Sin embargo, el incremento de radiación también puede generar estrés fotooxidativo en los tejidos vegetales. Para contrarrestarlo, las plantas activan mecanismos de fotoprotección, como la producción de carotenoides y otros pigmentos antioxidantes, que permiten disipar el exceso de energía luminosa.

Este equilibrio entre captura de energía y protección celular es clave para la estabilidad del sistema fotosintético.

El cuerpo humano: la química de la luz en la piel.

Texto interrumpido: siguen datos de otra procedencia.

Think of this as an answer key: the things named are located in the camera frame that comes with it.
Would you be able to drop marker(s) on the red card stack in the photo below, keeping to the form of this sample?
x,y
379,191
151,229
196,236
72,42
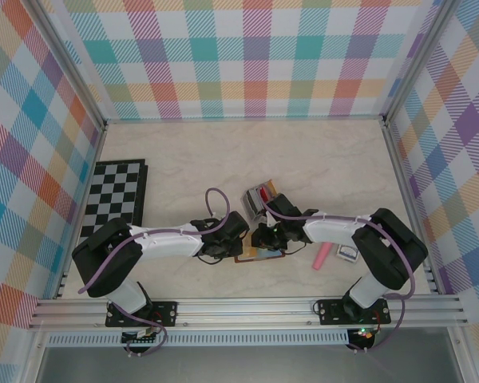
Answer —
x,y
264,194

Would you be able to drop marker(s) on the clear acrylic card box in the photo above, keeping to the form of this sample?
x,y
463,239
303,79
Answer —
x,y
249,207

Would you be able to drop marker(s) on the brown leather card holder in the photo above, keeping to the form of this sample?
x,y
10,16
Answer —
x,y
259,256

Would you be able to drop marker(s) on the orange card stack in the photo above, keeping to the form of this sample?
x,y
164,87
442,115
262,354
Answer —
x,y
272,186

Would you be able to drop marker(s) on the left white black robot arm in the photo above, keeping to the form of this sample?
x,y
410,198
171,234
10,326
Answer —
x,y
163,243

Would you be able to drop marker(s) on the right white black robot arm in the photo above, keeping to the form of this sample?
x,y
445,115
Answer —
x,y
331,229

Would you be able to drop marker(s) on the blue playing card deck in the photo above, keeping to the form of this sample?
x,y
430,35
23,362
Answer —
x,y
347,253

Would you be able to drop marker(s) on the pink tube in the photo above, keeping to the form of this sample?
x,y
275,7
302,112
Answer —
x,y
321,257

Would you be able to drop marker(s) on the black silver chessboard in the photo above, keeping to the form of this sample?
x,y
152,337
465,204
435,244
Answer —
x,y
115,191

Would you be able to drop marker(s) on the wide aluminium base rail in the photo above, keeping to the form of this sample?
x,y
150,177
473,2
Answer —
x,y
243,313

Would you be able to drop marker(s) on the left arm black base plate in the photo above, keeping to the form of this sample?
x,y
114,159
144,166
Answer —
x,y
167,313

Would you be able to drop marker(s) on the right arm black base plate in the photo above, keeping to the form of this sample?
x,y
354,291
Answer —
x,y
329,313

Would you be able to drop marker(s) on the back aluminium rail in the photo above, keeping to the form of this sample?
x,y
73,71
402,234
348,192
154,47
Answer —
x,y
243,119

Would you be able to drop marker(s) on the left side aluminium rail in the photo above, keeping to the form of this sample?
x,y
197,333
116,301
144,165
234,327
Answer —
x,y
81,207

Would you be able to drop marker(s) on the right aluminium corner post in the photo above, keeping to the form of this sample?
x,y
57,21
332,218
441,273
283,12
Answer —
x,y
419,60

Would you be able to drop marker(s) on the aluminium corner post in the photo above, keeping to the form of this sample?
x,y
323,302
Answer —
x,y
77,72
419,60

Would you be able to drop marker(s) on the left aluminium corner post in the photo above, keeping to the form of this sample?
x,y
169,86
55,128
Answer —
x,y
77,72

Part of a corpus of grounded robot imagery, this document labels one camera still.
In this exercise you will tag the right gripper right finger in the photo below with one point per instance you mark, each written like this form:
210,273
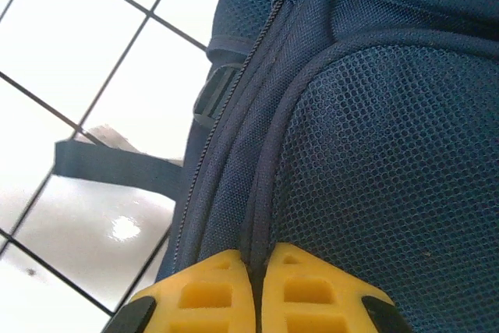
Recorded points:
312,274

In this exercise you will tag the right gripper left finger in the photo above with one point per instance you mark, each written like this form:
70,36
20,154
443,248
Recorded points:
202,282

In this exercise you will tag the navy blue backpack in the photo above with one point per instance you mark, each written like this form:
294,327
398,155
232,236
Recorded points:
370,134

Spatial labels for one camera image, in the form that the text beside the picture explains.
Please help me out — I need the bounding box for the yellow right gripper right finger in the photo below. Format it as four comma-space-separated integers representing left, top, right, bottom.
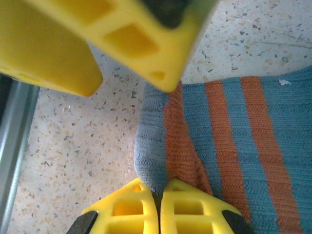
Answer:
159, 177, 256, 234

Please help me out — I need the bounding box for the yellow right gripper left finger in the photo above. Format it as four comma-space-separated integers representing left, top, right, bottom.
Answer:
65, 177, 160, 234

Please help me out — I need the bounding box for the blue orange striped sock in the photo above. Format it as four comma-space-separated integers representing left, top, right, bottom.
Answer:
134, 65, 312, 234

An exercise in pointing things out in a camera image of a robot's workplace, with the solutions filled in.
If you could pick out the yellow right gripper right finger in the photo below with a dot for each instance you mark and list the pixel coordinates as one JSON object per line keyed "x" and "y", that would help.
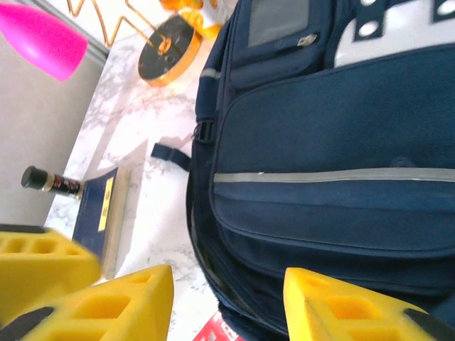
{"x": 337, "y": 312}

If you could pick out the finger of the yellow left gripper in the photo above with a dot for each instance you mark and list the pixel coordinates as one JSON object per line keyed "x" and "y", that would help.
{"x": 35, "y": 270}

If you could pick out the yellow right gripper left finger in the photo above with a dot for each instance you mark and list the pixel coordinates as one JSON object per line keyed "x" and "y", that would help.
{"x": 117, "y": 309}

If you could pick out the navy book yellow label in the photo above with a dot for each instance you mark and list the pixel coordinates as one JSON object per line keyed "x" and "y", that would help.
{"x": 94, "y": 206}

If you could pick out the red and gold packet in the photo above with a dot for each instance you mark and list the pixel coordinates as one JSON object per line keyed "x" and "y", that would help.
{"x": 217, "y": 328}

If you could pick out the navy blue school backpack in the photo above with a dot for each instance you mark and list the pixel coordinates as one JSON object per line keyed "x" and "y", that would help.
{"x": 320, "y": 124}

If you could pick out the small black bottle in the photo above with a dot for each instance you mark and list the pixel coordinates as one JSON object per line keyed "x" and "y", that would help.
{"x": 49, "y": 181}

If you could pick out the pink wine glass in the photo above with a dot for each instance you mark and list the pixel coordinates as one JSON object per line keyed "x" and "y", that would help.
{"x": 42, "y": 39}

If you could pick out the orange lidded mango cup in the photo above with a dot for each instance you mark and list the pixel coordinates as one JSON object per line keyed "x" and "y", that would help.
{"x": 193, "y": 19}

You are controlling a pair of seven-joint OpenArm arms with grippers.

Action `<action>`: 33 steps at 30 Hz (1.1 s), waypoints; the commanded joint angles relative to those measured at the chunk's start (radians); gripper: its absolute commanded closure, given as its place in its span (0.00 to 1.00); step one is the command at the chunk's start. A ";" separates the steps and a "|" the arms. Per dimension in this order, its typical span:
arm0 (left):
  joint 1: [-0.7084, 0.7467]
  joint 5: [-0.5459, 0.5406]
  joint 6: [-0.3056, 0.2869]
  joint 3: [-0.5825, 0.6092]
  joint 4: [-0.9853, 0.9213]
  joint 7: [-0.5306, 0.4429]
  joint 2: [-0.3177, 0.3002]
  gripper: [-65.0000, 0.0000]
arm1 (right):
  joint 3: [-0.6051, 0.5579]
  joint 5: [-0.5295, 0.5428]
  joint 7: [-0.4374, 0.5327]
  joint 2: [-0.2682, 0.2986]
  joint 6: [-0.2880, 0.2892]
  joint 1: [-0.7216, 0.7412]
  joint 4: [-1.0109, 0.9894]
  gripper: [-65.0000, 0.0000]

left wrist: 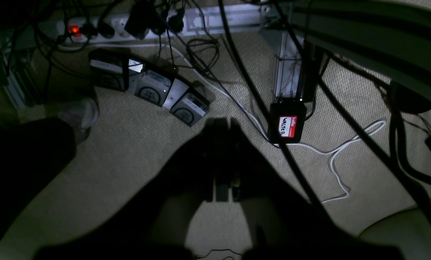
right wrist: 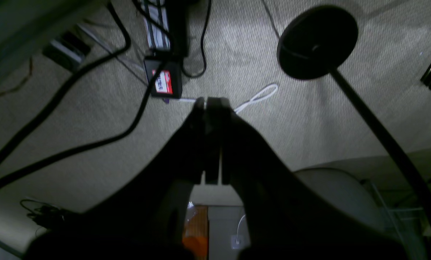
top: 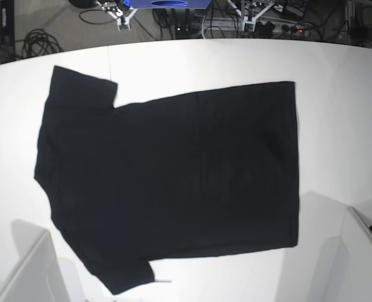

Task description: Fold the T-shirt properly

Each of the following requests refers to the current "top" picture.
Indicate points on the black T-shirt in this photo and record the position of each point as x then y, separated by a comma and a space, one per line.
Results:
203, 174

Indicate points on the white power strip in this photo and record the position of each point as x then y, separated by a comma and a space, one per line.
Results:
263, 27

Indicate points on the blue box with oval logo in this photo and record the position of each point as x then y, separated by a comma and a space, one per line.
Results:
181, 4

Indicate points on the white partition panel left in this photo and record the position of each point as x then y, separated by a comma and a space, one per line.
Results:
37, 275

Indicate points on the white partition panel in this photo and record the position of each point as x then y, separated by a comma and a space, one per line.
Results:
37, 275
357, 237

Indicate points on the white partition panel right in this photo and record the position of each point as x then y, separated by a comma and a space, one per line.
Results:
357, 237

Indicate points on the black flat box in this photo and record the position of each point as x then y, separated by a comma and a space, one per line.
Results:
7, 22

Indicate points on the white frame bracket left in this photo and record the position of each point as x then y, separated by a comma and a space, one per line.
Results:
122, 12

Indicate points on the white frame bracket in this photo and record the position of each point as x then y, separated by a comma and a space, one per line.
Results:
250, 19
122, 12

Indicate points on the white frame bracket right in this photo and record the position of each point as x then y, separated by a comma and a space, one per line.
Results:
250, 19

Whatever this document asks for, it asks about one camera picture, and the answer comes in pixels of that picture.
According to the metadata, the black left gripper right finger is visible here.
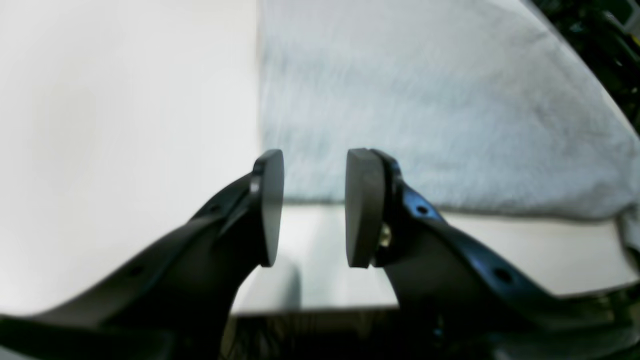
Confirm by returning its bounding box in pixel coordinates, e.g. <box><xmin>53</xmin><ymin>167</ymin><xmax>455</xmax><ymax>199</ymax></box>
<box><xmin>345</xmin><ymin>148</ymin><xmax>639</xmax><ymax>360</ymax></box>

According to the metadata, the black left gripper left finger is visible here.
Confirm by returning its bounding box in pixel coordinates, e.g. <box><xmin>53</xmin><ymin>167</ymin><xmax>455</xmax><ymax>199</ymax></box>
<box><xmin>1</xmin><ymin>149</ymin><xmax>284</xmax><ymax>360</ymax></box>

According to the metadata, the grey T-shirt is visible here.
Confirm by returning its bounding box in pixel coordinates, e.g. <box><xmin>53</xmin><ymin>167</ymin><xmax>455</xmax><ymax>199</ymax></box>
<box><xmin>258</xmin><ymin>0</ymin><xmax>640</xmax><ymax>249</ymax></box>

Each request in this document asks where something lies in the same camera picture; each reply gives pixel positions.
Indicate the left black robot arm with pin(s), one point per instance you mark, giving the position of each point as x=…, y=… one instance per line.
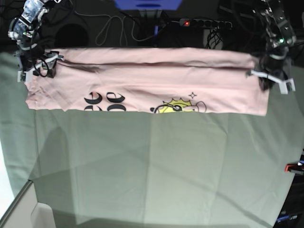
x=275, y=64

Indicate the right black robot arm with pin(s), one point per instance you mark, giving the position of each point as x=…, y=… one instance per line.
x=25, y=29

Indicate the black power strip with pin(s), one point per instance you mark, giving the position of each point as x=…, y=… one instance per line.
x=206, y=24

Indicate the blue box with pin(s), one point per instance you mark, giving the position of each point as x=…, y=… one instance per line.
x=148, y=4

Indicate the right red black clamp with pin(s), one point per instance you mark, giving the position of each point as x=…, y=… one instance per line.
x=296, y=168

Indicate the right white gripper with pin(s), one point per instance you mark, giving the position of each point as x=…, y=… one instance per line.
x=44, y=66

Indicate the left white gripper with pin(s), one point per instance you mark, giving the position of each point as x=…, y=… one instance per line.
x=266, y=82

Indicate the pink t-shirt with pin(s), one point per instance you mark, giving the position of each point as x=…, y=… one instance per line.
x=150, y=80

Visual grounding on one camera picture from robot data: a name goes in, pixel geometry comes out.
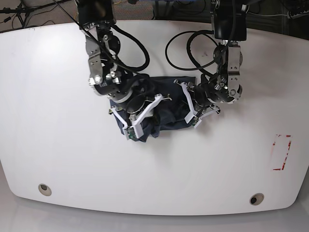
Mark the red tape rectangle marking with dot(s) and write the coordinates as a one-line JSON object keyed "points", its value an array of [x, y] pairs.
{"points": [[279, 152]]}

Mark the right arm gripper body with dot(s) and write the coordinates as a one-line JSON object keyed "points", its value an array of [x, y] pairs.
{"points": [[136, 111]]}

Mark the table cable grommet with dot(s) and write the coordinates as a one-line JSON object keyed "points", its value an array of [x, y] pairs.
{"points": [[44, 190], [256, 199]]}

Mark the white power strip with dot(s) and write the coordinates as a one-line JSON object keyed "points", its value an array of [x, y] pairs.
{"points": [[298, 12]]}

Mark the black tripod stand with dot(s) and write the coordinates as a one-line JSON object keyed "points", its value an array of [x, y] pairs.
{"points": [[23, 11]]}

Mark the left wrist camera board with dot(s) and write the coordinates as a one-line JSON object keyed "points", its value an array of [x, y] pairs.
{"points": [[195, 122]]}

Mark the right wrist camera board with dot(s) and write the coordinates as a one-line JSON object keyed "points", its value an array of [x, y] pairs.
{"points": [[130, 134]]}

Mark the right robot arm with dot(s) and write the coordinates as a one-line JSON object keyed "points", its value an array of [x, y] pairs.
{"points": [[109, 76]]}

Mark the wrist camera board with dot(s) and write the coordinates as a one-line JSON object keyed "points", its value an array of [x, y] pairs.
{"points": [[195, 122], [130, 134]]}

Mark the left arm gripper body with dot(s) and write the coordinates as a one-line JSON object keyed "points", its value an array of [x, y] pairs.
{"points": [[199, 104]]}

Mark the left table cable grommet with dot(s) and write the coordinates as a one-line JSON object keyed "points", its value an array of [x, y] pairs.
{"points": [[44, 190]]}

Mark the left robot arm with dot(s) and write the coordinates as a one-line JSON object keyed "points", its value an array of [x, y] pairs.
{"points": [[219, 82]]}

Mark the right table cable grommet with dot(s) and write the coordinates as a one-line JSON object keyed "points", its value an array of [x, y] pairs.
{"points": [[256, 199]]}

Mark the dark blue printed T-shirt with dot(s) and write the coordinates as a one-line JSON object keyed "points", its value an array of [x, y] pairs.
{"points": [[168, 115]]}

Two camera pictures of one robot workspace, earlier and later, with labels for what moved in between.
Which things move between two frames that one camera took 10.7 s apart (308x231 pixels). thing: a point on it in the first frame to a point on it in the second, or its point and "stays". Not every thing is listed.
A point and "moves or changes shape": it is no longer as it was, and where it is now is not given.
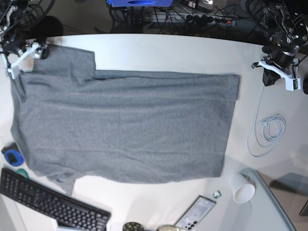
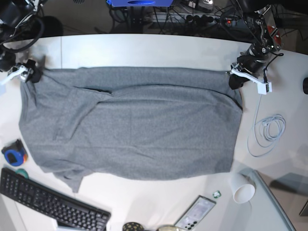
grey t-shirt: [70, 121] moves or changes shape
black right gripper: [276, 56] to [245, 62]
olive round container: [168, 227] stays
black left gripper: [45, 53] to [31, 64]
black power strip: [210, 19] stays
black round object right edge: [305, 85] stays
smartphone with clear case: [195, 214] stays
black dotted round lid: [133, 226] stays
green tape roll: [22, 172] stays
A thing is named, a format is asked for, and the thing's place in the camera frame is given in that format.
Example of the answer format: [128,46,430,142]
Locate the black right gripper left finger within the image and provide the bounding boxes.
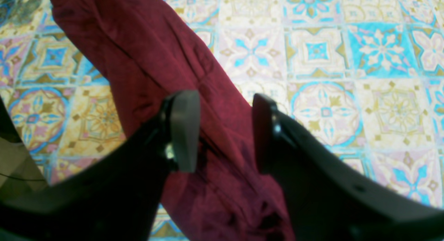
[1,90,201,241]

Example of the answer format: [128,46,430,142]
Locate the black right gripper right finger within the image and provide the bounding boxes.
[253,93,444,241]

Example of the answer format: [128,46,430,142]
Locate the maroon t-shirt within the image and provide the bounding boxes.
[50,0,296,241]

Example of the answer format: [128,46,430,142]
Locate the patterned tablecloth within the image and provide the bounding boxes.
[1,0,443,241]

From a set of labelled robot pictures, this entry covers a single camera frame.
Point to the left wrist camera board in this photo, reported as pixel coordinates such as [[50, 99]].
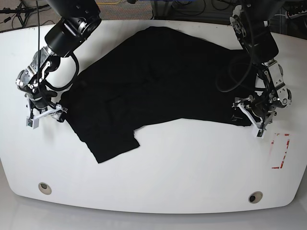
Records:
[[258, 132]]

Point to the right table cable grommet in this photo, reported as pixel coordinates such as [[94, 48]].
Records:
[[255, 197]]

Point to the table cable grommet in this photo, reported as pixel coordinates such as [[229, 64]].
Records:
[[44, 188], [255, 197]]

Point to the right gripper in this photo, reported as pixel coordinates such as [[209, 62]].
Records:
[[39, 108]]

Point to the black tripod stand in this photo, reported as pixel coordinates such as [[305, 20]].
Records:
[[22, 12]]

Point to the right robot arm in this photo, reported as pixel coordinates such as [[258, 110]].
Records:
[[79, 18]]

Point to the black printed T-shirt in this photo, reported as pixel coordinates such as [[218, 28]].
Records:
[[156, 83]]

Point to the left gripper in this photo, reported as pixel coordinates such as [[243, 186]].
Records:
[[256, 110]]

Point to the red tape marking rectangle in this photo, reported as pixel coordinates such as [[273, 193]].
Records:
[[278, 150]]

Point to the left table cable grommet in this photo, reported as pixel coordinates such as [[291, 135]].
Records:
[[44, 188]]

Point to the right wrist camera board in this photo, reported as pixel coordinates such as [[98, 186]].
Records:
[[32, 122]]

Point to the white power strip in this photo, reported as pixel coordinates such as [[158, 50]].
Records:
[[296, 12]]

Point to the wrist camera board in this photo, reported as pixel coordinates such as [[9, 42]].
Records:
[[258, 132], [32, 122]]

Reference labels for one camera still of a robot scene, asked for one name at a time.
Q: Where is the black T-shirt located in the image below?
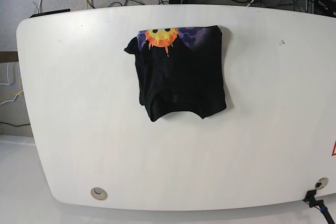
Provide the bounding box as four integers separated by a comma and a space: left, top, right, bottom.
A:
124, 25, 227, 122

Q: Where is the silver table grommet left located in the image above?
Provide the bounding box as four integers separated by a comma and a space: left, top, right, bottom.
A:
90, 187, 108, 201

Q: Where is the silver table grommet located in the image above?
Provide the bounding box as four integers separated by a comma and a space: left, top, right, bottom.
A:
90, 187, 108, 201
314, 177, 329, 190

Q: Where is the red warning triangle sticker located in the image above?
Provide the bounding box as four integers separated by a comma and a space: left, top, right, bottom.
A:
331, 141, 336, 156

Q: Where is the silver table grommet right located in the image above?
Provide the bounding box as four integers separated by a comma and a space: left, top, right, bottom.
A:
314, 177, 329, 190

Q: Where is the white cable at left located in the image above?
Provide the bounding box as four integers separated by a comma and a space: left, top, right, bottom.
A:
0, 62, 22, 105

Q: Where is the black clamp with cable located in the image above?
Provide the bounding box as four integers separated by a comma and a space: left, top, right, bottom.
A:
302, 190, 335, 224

En los sistemas biológicos humanos, la radiación ultravioleta B (UVB) desencadena una reacción fotoquímica esencial en la piel.

El 7-dehidrocolesterol absorbe radiación UVB y se transforma en previtamina D₃, que posteriormente se reorganiza térmicamente hasta convertirse en vitamina D₃ (colecalciferol).

Este proceso depende de la intensidad de radiación UVB que alcanza la superficie terrestre, la cual varía con la posición solar, la latitud y la absorción atmosférica.

En torno al solsticio, especialmente en latitudes medias del hemisferio norte, la geometría solar favorece una mayor disponibilidad de UVB, lo que incrementa la eficiencia de esta reacción fotoquímica.

La vitamina D resultante participa en procesos esenciales como la regulación del calcio y la función inmunológica, convirtiendo a la radiación solar en un modulador indirecto de procesos biológicos fundamentales.

Todo esto ocurre de manera simultánea dentro de un mismo sistema físico: la interacción entre la radiación solar y la materia terrestre. En el solsticio, la geometría del sistema Tierra – Sol alcanza una configuración particular que amplifica esta interacción, aumentando la actividad fotoquímica en la atmósfera, intensificando procesos biológicos en los ecosistemas y modulando reacciones esenciales en sistemas vivos.

El resultado es un planeta químicamente más activo, donde la luz solar actúa como el principal motor de transformación a escala global.

Y hasta aquí el post solar de hoy. Feliz nueva temporada y feliz Día del Padre a quienes hoy lo celebran. A todos ellos, a los buenos padres (incluido el mío, por supuesto) vaya este pequeño homenaje: por ser, tantas veces, ese Sol que acompaña, sostiene e ilumina nuestro camino.

Como siempre, gracias por leerme, y… ¡Hasta la próxima!